### EXERCISE DESCRIPTION:
The line containing "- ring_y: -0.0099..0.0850" marks the start. Return it and every later line of the listing below exactly, ending with the last one.

### PROVIDED DATA:
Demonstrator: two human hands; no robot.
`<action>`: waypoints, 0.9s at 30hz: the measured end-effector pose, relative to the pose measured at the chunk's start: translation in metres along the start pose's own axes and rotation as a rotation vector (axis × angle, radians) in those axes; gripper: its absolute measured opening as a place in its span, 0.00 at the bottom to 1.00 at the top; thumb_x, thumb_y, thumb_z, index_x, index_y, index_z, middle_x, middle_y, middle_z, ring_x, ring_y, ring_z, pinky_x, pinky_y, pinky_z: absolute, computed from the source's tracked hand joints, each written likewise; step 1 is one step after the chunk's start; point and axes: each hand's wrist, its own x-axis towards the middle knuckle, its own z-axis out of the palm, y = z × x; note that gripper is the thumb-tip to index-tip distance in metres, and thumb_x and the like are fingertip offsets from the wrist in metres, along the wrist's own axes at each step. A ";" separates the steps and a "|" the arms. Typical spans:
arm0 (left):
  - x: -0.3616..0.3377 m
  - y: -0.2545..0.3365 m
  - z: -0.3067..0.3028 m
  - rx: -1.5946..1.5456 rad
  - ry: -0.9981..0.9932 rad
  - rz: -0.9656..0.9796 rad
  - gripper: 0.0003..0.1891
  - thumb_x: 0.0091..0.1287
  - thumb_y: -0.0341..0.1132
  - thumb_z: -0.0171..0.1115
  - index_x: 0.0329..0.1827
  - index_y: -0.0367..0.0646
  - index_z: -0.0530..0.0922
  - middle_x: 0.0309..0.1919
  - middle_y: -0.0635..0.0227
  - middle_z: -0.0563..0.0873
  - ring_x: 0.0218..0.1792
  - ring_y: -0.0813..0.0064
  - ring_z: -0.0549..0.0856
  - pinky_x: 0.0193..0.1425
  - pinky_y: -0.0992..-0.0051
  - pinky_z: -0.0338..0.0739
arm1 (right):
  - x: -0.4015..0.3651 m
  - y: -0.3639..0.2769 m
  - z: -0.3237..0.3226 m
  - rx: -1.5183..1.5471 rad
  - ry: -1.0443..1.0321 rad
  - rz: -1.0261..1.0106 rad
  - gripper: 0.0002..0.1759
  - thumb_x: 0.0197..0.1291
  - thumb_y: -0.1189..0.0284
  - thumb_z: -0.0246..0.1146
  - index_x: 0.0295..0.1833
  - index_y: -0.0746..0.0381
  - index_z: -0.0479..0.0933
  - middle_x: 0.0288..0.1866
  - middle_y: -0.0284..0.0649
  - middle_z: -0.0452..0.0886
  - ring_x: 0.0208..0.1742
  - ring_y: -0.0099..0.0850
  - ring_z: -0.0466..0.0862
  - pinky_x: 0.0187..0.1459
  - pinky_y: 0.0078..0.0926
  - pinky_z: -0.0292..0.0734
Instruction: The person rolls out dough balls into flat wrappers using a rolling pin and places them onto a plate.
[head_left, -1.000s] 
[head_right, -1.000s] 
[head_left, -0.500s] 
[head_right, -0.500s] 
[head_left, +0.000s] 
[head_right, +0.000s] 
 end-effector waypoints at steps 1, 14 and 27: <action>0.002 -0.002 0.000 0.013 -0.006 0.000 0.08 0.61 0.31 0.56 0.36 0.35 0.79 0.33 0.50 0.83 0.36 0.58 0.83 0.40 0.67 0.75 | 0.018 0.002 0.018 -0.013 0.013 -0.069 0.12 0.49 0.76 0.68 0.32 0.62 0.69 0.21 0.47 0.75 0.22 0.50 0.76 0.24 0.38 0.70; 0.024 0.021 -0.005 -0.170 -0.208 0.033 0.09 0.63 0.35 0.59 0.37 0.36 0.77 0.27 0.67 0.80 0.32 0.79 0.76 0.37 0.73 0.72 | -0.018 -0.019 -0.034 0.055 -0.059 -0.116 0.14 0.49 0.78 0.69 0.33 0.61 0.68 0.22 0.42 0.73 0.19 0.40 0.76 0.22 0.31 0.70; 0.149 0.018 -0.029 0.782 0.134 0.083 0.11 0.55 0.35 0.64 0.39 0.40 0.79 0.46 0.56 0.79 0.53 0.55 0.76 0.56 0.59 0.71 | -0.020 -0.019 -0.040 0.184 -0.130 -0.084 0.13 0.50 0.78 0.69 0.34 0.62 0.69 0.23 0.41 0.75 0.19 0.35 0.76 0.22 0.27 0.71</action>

### PROBLEM SOLUTION:
  - ring_y: -0.0099..0.0850
  - ring_z: -0.0466..0.0862
  - pinky_x: 0.0187..0.1459
  - pinky_y: 0.0078..0.0926
  - pinky_z: -0.0292..0.0734
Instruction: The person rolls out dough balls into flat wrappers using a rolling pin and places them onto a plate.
[head_left, -1.000s] 
[head_right, -1.000s] 
[head_left, -0.500s] 
[head_right, -0.500s] 
[head_left, +0.000s] 
[head_right, +0.000s] 
 end-effector waypoints at steps 1, 14 and 27: <action>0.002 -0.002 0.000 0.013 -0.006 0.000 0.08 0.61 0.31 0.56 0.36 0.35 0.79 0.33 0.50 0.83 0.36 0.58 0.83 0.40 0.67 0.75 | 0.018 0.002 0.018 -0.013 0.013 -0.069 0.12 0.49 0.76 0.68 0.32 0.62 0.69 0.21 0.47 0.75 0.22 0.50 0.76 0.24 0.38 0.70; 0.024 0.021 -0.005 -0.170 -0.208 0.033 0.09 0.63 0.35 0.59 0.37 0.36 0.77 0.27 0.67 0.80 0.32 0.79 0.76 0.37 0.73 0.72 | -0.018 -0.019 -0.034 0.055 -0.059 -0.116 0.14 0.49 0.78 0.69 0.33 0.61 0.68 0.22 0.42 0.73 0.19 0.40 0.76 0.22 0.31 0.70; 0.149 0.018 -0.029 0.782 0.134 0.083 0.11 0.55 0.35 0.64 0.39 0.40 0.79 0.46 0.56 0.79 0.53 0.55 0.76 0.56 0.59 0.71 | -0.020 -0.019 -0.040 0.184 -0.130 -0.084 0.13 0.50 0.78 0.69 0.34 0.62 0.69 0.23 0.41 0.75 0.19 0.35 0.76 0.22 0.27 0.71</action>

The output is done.